Sialin, the protein coded by SLC17A5, is responsible for membrane potential (Delta psi)-driven aspartate and glutamate transport into synaptic vesicles in addition to H(+)/sialic acid cotransport in lysosomes. Rodent sialin mutants harboring the mutations associated with Salla disease in humans did not transport aspartate and glutamate whereas H(+)/sialic acid cotransport activity was about one-third of the wild-type protein. In this study, we investigate the effects of various mutations on the transport activities of human sialin.
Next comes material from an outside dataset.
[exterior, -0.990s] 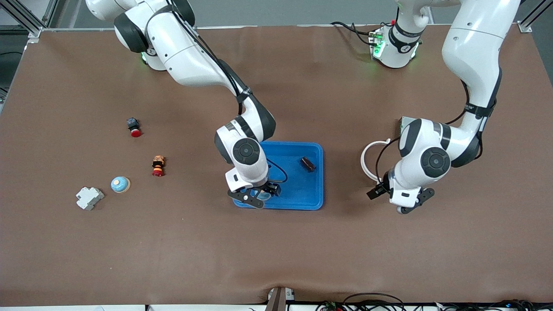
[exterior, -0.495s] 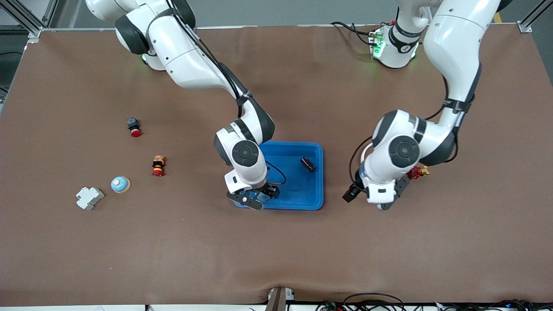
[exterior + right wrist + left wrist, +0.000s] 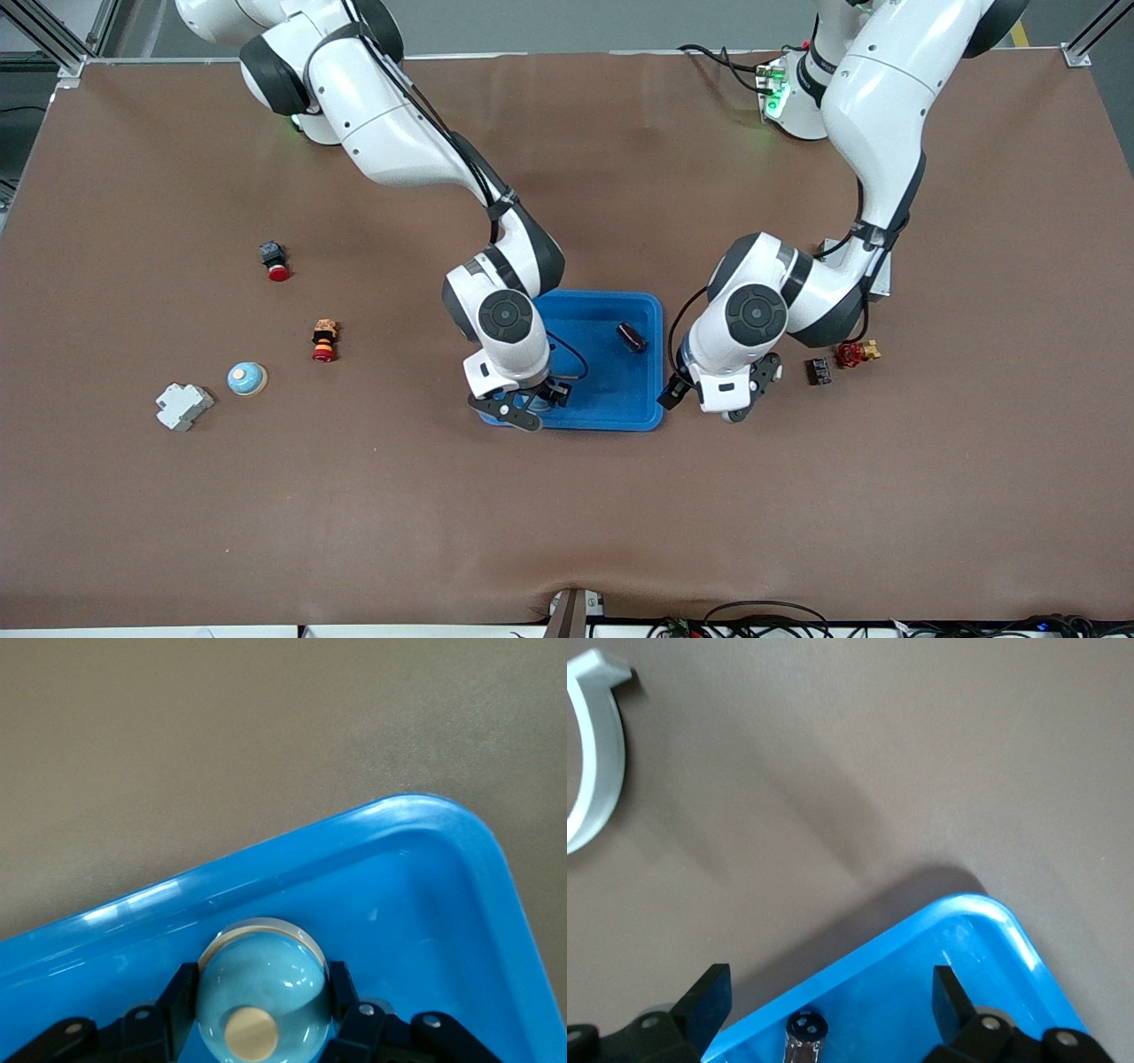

Proteoliposomes containing purified heterologously expressed human sialin exhibited both Delta psi-driven aspartate and glutamate transport activity and H(+)/sialic acid co-transport activity. Aspartate and glutamate transport was not detected in the R39C and K136E mutant forms of SLC17A5 protein associated with Salla disease, whereas H(+)/sialic acid co-transport activity corresponded to 30-50% of the recombinant wild-type protein. In contrast, SLC17A5 protein harboring the mutations associated with infantile sialic acid storage disease, H183R and Delta 268SSLRN272 still showed normal levels of Delta psi-driven aspartate and glutamate transport even though H(+)/sialic acid co-transport activity was absent. Human sialin carrying the G328E mutation that causes both phenotypes, and P334R and G378V mutations that cause infantile sialic acid storage disease showed no transport activity. These results support the idea that people suffering from Salla disease have been defective in aspartergic and glutamatergic neurotransmissions.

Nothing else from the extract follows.